Der „Sieg der Städte“ geht für Heinrich Mäding vom Deutschen Institut für Urbanistik in Berlin paradoxerweise mit einem gewissen „Verschwinden der Städte“ Hand in Hand. Mäding brachte die soziale Segregation ins Spiel, die durch die Tendenz gut verdienender Mittelschichtfamilien entstehe, sich in Einfamilienhausgebieten des Umlandes anzusiedeln. In den Kernstädten seien längst Arme, Alleinerziehende, Alte und Ausländer überrepräsentiert, der Anteil der Singlehaushalte inzwischen über oder nahe 50 Prozent. Die Förderung von Eigenheimen und Pendlerpauschalen schwäche die Städte.

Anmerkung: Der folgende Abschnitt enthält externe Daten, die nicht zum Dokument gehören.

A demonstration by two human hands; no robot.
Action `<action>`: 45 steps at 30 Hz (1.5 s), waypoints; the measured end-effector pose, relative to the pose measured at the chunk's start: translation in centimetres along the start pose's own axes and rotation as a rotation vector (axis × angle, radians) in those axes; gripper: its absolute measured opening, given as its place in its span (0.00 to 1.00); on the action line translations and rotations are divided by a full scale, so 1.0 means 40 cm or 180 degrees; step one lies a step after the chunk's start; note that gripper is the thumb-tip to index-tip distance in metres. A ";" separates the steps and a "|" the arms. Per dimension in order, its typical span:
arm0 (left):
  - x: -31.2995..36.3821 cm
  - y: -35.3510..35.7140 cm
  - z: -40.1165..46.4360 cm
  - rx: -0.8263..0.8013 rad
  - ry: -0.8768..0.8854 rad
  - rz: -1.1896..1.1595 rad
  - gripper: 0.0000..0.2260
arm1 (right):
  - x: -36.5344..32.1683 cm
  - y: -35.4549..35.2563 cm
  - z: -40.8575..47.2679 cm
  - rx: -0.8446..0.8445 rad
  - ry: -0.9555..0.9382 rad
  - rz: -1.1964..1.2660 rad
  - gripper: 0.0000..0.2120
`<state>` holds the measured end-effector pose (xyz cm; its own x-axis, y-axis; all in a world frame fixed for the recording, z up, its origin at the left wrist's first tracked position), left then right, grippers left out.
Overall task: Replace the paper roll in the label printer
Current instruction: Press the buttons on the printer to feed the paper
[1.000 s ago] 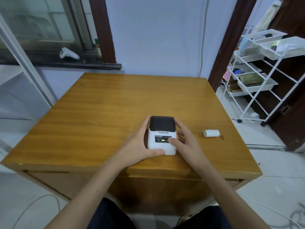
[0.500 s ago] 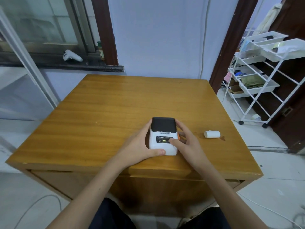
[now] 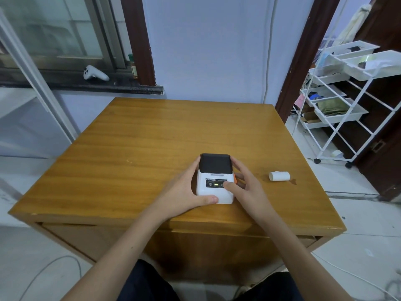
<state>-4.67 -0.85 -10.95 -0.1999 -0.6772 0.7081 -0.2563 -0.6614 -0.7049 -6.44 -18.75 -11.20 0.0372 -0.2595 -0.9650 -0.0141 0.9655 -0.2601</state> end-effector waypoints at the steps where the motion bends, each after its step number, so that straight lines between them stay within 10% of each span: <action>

Diese und ähnliche Maßnahmen seien unter gänzlich anderen Rahmenbedingungen konzipiert und sollten gestrichen werden. Alfons Dworsky, Architekturprofessor in Hannover, thematisierte die Zählebigkeit des traditionellen Bildes einer ringförmig angeordneten Stadt und umgebendem ländlichem Raum - der Wandel zum flächenhaften Netzmodell habe in der Mehrzahl der Köpfe noch nicht stattgefunden. Seine pointierte Schlussfolgerung: „Der Peripheriebegriff ist abzuschaffen.“

Als eine der raren Frauen unter den Vortragenden der Architekturgespräche kritisierte die Freiburger Raumplanerin Christine Grüger ein Forschungsdefizit in der Zwischenstadt - mit einem geschlechtsspezifischen Blick darauf, wer mit welchen Mitteln Alltagsorganisation der dort Lebenden zu bewältigen hat.